Records provided:
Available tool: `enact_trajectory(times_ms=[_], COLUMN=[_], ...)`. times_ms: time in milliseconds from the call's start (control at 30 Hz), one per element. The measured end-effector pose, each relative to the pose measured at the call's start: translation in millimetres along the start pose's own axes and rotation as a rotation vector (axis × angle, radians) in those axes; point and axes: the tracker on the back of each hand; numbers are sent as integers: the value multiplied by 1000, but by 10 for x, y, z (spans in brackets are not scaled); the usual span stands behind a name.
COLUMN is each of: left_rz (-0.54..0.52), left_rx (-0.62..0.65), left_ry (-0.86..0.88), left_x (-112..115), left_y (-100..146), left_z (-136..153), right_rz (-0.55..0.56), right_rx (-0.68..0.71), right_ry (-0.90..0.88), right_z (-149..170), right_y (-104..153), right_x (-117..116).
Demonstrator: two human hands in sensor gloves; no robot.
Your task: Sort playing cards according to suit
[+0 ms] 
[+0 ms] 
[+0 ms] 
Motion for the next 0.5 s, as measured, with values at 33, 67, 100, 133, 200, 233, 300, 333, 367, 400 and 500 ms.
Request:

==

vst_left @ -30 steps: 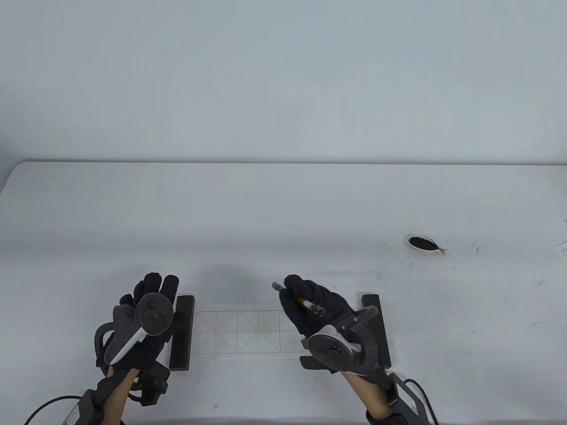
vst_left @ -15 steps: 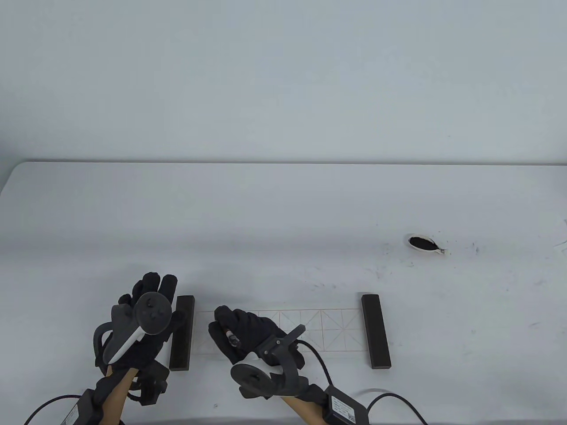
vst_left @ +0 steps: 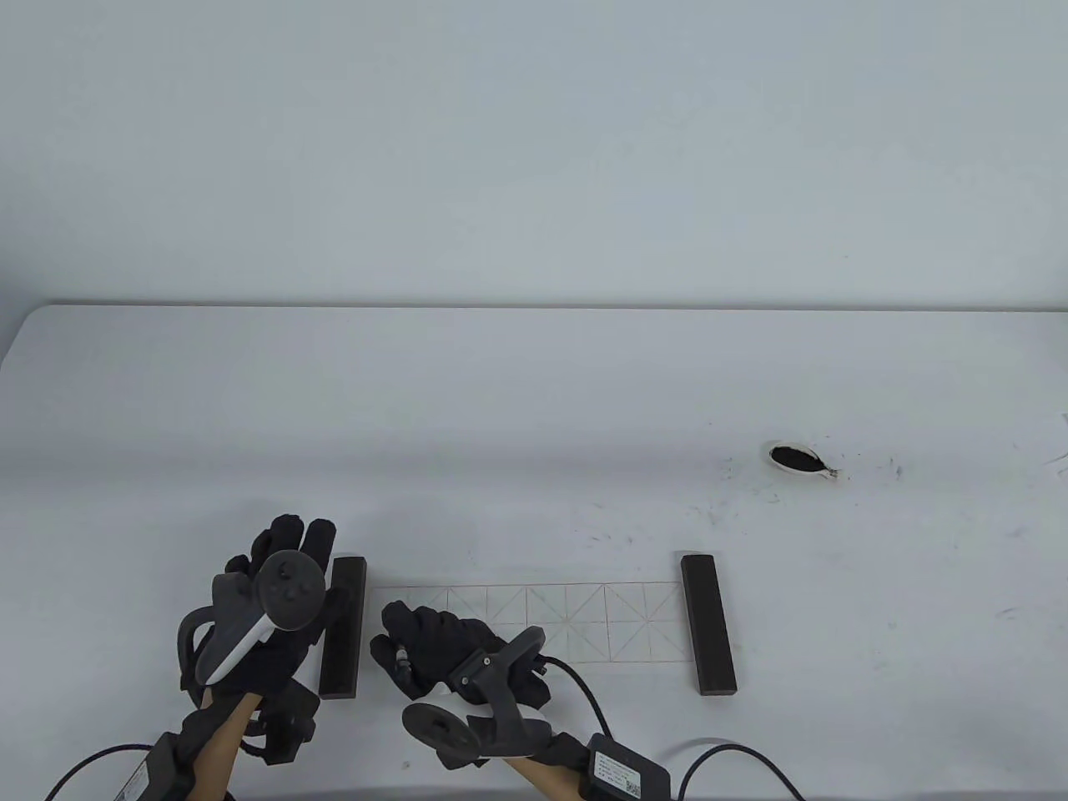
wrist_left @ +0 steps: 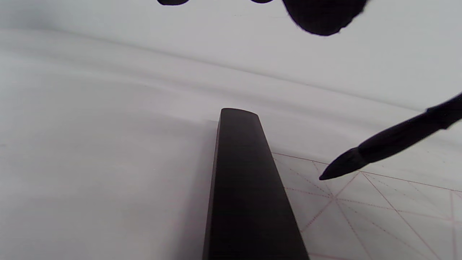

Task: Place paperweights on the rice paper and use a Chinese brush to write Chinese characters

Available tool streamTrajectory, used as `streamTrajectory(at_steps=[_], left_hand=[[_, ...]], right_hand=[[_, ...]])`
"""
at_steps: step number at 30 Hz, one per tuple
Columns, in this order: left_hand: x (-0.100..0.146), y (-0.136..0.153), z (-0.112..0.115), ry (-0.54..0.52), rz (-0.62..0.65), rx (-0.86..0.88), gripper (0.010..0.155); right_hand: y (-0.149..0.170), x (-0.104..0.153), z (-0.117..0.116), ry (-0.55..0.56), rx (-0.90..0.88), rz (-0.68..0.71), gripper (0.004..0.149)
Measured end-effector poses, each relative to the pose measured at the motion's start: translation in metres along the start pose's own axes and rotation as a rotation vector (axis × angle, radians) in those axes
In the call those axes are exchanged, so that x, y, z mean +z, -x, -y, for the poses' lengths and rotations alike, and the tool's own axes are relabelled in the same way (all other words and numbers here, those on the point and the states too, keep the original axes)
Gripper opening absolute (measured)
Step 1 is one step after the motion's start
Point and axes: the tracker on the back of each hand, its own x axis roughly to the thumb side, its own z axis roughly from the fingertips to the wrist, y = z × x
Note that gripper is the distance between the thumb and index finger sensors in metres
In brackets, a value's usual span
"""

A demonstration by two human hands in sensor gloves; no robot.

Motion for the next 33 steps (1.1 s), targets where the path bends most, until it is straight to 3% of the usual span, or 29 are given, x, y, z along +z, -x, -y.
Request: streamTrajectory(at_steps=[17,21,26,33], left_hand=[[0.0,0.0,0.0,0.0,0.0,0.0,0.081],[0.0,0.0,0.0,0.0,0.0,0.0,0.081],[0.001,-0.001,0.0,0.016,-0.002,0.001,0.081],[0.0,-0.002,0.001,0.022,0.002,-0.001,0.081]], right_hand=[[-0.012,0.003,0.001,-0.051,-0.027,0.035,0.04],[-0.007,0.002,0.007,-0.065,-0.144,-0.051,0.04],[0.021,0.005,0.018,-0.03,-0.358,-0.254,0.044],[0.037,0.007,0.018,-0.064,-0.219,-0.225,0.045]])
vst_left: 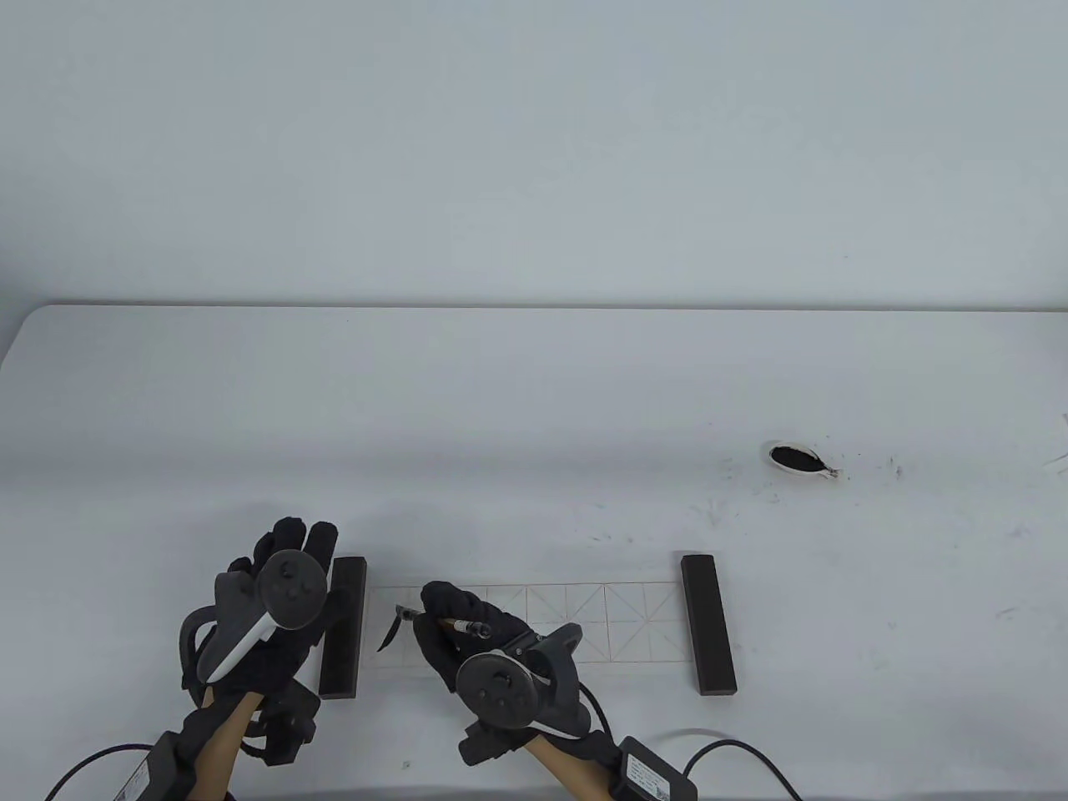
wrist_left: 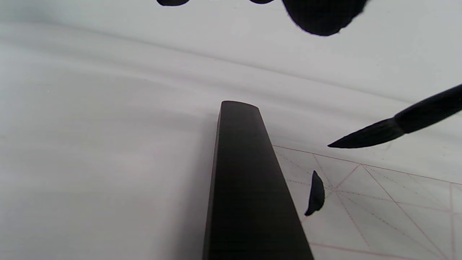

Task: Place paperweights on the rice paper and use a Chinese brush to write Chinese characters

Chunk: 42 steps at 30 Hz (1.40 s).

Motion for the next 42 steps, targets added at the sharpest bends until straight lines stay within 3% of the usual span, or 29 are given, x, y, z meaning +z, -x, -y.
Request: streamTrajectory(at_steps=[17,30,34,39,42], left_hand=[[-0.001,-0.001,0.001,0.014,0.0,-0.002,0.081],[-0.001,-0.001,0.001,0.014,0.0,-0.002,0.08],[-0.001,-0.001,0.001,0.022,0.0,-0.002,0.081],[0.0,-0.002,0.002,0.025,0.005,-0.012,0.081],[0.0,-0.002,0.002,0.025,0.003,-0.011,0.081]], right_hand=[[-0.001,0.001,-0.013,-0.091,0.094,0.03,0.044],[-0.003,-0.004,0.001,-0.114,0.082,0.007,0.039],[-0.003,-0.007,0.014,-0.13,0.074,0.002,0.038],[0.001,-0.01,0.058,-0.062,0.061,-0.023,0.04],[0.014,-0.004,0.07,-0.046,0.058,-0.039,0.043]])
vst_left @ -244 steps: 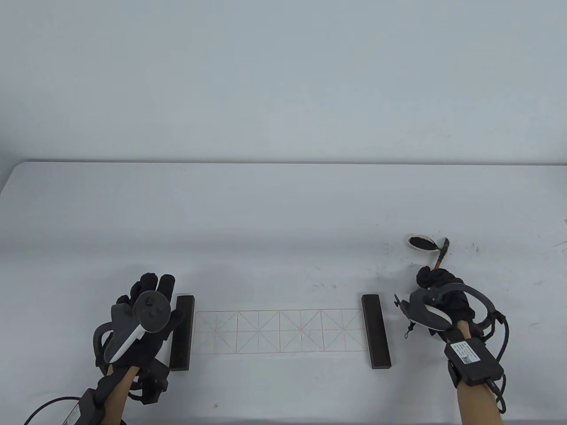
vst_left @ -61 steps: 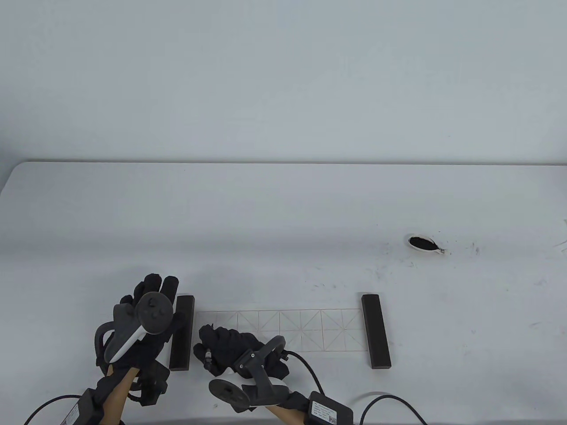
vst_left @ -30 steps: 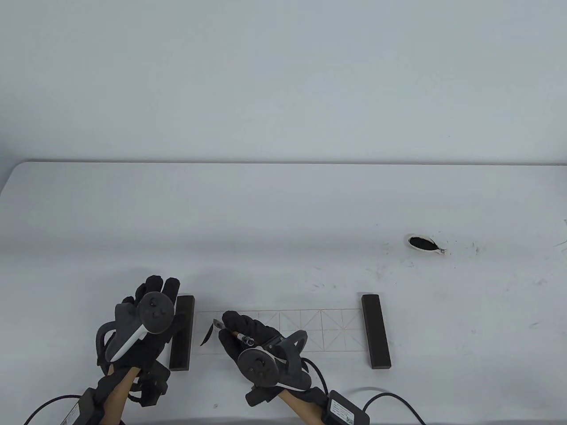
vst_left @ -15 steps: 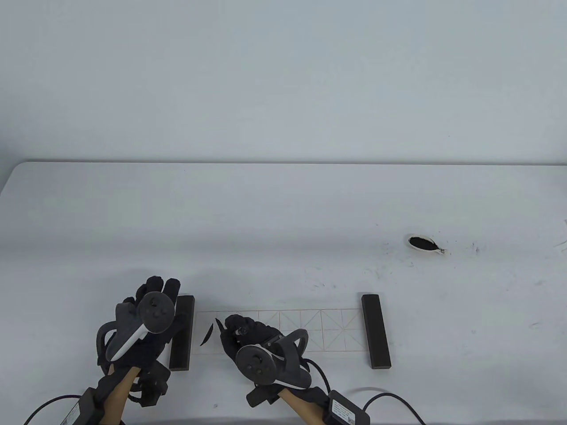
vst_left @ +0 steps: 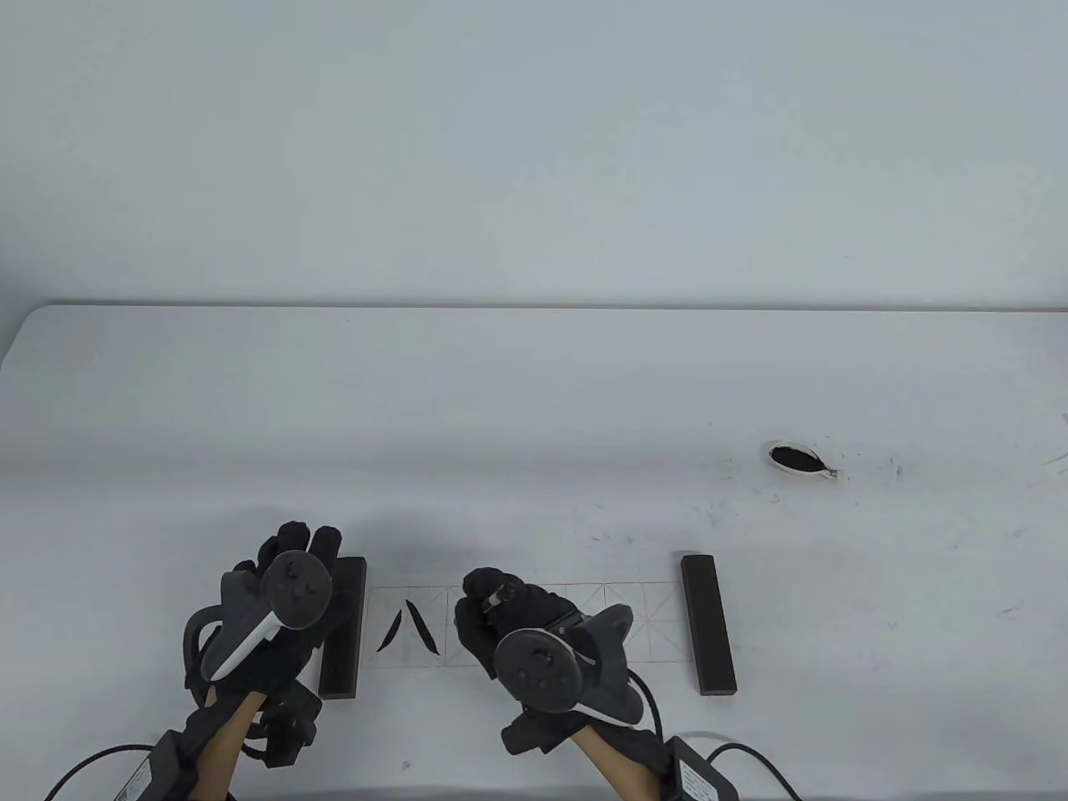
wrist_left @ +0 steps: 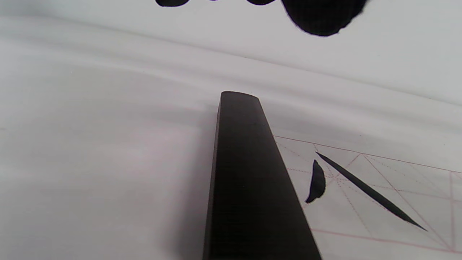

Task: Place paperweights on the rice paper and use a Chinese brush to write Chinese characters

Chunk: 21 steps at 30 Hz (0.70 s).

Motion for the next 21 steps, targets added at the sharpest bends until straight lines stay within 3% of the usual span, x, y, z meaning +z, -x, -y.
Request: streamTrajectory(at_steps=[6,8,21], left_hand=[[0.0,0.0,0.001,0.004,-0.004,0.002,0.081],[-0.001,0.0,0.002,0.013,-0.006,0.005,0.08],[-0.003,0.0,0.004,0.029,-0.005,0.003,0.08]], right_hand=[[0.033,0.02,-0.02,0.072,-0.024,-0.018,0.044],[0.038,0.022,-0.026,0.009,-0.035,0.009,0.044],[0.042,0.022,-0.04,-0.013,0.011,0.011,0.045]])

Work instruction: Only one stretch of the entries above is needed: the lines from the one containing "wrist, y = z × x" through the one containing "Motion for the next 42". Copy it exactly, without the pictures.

Output for this task:
Point and axes: the tracker on the back of each hand, its own x axis roughly to the thumb side, its own z axis roughly from the fingertips to the wrist, y = z × x
Note that gripper is the distance between the thumb and index finger sensors in metres
In brackets, a value's usual span
"""

A demonstration by two human hands in sensor gloves; no robot.

Motion for the next 33 steps (1.1 s), targets where the path bends most, until it is straight to 3% of the usual span, or 29 are given, x, y, z along +z, -x, -y.
Request: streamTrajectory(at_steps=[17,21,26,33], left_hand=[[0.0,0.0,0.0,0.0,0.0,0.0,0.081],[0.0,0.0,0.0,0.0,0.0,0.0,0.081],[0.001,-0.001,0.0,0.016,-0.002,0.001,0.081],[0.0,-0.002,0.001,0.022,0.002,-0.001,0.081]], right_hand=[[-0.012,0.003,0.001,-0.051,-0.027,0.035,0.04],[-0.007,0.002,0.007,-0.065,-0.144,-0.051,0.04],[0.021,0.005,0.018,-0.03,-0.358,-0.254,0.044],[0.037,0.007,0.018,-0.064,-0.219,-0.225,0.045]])
vst_left: 
wrist_left: 

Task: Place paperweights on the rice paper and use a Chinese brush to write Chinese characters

Chunk: 42 steps at 30 Hz (1.40 s).

Motion for the next 42 steps, targets added at the sharpest bends until straight lines stay within 3% of the usual span, or 29 are given, x, y, z meaning +z, -x, -y.

This exercise has been completed.